START Listed entries
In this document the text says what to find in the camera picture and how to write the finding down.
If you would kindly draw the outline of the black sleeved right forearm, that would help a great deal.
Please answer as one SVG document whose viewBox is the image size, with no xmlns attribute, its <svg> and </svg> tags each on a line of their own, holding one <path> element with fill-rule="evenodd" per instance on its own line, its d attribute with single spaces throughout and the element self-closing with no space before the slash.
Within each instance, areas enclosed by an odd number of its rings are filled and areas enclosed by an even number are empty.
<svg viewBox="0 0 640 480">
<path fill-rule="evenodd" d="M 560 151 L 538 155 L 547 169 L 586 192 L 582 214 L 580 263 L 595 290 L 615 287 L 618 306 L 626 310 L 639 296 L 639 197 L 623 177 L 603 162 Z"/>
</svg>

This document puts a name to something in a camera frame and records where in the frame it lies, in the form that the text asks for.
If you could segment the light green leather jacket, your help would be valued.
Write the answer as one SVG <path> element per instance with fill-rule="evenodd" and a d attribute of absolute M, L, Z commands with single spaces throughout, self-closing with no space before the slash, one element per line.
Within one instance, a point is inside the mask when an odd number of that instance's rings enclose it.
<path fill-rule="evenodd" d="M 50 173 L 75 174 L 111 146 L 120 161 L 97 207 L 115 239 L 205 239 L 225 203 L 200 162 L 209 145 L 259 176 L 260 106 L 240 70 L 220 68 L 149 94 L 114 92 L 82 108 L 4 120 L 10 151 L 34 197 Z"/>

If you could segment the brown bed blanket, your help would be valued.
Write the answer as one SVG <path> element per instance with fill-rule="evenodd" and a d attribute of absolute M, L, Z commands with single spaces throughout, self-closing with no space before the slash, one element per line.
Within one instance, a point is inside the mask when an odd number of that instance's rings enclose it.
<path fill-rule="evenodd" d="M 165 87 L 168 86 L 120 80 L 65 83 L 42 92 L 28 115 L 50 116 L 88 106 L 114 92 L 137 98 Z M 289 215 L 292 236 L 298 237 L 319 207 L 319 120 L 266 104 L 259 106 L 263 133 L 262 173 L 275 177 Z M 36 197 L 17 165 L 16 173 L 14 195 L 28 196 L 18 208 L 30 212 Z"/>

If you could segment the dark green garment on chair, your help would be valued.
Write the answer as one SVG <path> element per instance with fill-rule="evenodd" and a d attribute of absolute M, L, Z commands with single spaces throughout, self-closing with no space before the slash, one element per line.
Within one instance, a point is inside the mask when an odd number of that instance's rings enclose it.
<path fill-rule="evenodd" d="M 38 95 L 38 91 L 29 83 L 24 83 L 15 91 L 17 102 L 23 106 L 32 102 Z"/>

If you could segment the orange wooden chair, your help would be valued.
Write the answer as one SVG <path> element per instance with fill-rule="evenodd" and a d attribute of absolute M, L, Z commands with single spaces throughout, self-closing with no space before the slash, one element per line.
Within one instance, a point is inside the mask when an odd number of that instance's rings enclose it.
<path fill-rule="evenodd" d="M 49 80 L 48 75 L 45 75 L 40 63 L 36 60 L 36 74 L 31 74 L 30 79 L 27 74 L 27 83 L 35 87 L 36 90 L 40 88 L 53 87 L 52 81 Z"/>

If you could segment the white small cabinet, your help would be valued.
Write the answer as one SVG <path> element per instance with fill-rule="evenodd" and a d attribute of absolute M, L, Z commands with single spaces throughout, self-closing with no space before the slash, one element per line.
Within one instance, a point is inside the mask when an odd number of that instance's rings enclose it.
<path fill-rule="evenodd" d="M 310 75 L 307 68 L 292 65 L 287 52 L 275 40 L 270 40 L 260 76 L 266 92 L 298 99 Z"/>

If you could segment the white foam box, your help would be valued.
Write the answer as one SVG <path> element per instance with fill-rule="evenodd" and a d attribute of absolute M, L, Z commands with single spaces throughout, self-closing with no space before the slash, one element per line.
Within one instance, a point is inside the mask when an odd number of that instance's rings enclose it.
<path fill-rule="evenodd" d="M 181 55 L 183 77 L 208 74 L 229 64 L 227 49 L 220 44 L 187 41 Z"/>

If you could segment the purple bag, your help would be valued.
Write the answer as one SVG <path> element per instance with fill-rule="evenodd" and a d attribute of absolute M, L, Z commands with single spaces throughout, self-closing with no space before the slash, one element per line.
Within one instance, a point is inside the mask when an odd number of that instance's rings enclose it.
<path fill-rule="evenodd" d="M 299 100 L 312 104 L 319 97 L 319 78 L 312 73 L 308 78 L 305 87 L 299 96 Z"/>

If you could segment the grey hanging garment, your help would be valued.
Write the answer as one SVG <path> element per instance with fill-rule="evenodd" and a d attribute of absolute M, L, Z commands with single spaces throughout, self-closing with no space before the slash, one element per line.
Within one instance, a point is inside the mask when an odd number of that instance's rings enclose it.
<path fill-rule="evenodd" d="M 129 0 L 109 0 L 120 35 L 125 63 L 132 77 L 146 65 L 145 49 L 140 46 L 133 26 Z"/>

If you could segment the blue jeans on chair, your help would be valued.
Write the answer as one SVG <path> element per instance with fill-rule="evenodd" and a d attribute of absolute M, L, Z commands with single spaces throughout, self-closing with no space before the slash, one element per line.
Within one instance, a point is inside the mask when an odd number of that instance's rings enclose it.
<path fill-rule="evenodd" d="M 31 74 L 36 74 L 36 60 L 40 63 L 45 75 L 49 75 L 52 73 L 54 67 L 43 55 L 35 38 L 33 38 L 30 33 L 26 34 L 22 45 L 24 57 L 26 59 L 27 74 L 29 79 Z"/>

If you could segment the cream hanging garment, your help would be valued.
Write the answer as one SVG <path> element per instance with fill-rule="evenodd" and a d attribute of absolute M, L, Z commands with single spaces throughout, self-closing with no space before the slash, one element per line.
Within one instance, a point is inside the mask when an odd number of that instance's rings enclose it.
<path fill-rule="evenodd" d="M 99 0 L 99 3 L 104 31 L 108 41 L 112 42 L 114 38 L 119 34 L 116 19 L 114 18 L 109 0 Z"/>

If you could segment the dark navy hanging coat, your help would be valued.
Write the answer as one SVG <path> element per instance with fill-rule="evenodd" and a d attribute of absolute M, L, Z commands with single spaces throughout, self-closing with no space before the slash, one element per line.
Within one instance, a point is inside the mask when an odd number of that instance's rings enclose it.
END Listed entries
Aim of the task - Retype the entries above exactly, but only from the line containing "If you would" through the line containing "If you could segment the light", both included.

Response to this exercise -
If you would kindly draw the outline of the black sleeved right forearm, that would help a great deal.
Please answer as one SVG document whose viewBox is the image size, with no xmlns attribute, its <svg> and </svg> tags each on a line of their own, holding one <path> element with fill-rule="evenodd" per instance on its own line, its d attribute with single spaces throughout and the element self-closing with no space before the slash.
Within each instance, areas enclosed by an odd number of its rings are filled and areas enclosed by an even number are empty.
<svg viewBox="0 0 640 480">
<path fill-rule="evenodd" d="M 560 151 L 538 155 L 547 169 L 586 192 L 582 214 L 580 263 L 595 290 L 615 287 L 618 306 L 626 310 L 639 296 L 639 197 L 623 177 L 603 162 Z"/>
</svg>

This document puts a name to something in a camera frame and records where in the frame it lies, in the form that the text asks for.
If you could segment the light green leather jacket, your help would be valued.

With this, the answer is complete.